- _Work task_: Give again, exactly as they appear, only the lines from the one containing "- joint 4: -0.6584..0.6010" through the last line of the material below.

***** Information provided

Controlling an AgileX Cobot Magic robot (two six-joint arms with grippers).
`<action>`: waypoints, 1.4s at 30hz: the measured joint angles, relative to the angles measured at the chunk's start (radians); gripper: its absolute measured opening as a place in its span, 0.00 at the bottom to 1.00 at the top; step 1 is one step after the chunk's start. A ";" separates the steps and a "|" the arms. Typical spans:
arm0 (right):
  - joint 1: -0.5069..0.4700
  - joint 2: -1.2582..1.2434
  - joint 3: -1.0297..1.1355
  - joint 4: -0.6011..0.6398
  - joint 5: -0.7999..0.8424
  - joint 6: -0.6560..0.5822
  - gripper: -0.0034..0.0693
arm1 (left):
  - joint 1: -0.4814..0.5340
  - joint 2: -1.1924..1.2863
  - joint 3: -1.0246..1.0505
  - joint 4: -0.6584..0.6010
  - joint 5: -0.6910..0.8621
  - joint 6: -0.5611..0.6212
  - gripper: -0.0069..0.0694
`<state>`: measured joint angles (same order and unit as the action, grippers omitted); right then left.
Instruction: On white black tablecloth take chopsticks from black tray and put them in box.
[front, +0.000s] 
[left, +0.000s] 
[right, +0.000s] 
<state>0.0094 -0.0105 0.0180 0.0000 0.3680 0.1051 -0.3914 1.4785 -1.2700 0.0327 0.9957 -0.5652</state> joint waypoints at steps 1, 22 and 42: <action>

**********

- _Answer for this exercise_:
  - joint 4: -0.6584..0.6010
  - joint 5: -0.6910..0.8621
  - joint 6: -0.5611..0.6212
  - gripper: -0.0069..0.0694
`<state>`: measured joint angles (same order and unit as the action, grippers omitted); right then left.
Instruction: On white black tablecloth take chopsticks from black tray and put them in box.
[front, +0.000s] 
[left, +0.000s] 
[right, +0.000s] 
<state>0.0094 -0.0105 0.0180 0.0000 0.3680 0.1051 -0.3914 1.4785 -1.2700 0.0327 0.9957 -0.5652</state> joint waypoints at steps 1, 22 and 42: <action>

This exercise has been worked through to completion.